With respect to herbicide resistance, incomplete weed control allows for the retention of the resistance trait within a weed population, which can have multi-season ramifications for weed control. Traditional IPM recommendations encourage growers to prevent weeds from setting seed in order to reduce the size of the local seedbank and prevent the establishment and spread of advantageous (for the weed) attributes (such as herbicide resistance).
Acknowledgements:
The results described in this study are from preliminary research trials conducted in Georgia and California, which were funded by the Georgia Cotton Commission and the California Pistachio Board, respectively. Results from the final projects have been submitted as a paper to a journal and is in review (Georgia - Palmer amaranth) or is currently being prepared in manuscript form (California - hairy fleabane).
Additional Reading:
Andreasen, C., C. H. Hansen, C. Moller, and N. K. Kjaer-Pedersen. 2002. Regrowth of weed species after cutting. Weed Technol. 16:873-879.
Benzel, K. R., T. K. Mosley, and J. C. Mosley. 2009. Defoliation timing effects on spotted knapweed seed production and viability. Rangeland Ecol. Manag. 62:550-556.

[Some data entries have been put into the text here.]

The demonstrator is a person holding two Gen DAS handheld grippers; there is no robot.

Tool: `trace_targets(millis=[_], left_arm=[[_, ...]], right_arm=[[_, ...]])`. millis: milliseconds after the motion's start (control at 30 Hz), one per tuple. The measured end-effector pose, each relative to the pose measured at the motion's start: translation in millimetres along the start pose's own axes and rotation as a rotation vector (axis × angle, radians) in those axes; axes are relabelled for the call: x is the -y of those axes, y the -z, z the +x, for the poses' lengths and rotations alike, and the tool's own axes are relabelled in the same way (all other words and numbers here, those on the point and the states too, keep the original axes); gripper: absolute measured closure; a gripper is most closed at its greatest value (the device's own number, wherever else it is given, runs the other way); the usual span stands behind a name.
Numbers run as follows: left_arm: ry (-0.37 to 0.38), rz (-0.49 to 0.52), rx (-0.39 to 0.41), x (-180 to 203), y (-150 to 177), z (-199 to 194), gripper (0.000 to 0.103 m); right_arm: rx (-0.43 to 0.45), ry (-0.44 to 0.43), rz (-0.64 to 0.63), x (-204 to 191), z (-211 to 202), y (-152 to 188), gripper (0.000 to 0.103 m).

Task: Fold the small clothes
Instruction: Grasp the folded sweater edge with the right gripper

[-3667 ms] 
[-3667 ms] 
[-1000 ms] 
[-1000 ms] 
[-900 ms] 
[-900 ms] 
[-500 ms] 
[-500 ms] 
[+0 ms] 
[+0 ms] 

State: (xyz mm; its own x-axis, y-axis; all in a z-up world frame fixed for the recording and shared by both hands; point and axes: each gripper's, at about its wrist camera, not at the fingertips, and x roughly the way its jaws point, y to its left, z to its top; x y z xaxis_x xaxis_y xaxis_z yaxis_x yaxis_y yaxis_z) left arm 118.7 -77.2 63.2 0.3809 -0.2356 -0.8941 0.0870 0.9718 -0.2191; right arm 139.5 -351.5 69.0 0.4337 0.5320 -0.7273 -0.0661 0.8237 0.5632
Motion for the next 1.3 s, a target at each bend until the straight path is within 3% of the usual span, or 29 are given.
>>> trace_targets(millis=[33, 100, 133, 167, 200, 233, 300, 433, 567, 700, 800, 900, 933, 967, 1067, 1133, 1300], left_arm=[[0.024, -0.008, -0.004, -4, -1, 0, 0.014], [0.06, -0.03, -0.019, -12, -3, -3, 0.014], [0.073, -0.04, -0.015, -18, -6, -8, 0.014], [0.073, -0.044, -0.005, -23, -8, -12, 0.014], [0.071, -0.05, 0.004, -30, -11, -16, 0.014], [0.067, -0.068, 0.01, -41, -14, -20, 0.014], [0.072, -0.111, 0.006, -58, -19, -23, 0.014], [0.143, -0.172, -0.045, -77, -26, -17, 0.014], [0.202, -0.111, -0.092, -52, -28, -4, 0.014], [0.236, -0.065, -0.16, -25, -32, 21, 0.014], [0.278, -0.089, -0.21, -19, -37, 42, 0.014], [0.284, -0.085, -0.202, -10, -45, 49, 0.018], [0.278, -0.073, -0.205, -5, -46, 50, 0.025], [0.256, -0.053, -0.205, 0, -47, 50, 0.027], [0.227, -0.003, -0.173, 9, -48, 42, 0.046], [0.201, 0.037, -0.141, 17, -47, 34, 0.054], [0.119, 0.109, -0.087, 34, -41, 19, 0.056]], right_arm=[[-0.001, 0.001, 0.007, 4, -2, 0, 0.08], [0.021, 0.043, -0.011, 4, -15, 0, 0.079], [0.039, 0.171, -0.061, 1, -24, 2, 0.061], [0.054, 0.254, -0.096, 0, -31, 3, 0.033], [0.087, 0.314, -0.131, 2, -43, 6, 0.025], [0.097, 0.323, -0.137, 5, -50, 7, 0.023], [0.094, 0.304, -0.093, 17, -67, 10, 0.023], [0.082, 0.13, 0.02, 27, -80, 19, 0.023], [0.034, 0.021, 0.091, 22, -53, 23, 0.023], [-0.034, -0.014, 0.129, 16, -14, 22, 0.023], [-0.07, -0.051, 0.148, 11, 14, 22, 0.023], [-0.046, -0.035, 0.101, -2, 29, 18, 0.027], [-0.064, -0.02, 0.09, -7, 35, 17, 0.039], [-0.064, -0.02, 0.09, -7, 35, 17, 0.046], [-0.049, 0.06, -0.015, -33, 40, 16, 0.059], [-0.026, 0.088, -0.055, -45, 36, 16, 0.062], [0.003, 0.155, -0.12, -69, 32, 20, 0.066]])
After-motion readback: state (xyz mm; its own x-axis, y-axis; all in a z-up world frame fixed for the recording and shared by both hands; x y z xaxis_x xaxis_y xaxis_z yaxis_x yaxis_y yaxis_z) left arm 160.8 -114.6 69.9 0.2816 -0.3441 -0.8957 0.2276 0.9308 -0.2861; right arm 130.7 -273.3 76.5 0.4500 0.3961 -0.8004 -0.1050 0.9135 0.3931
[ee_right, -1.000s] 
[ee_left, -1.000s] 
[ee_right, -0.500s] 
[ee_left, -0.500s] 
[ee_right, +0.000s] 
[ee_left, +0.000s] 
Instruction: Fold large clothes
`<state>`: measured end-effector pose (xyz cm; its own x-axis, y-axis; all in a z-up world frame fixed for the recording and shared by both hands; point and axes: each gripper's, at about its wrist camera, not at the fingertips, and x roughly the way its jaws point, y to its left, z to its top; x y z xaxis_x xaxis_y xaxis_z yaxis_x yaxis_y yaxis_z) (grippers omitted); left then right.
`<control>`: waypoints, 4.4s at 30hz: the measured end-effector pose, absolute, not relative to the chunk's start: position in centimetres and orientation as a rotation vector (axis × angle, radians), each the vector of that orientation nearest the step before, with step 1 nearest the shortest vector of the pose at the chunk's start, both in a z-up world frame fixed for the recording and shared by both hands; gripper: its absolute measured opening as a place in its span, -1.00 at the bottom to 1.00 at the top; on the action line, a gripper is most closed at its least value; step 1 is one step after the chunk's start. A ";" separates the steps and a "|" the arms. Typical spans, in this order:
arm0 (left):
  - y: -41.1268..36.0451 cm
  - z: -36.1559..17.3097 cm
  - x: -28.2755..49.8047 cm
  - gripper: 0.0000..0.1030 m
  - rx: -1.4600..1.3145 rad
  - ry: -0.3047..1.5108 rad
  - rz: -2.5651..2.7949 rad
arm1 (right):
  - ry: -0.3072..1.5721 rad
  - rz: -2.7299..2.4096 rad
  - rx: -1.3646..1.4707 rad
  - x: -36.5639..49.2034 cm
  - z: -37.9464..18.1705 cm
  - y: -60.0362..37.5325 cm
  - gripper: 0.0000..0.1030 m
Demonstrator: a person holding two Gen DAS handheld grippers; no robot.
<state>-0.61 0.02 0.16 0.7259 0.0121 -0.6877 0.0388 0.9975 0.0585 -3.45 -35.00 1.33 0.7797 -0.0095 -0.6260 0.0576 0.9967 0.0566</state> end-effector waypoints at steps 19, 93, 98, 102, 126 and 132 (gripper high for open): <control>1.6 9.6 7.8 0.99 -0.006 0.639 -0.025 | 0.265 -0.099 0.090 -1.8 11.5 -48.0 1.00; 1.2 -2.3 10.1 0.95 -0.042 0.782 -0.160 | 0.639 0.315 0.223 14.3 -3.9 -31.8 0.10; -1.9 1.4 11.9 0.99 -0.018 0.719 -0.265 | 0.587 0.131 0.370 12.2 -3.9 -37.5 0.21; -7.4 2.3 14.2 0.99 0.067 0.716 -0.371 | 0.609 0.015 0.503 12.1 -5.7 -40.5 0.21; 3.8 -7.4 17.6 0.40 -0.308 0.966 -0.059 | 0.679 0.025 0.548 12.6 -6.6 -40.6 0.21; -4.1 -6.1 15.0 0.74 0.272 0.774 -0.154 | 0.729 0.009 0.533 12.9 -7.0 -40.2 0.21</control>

Lee, T. D. and F. A. Bazzaz. 1980. Effects of defoliation and competition on growth and reproduction in the annual plant Abutilon theophrasti. J. Ecol. 68:813-821.
Lokker, C. and P. B. Cavers. 1995. The effects of physical damage on seed production in flowering plants of Saponaria officinalis. Can. J. Bot. 73:235-243.
Thomas, M. M., M. S. Watt, J. Jay, D. Peltzer, E. G. Mason, M. H. Turnbull, and D. Whitehead. 2009. Influence of defoliation on reproductive capacity and growth in Buddleja davidii. Weed Res. 49:67-72.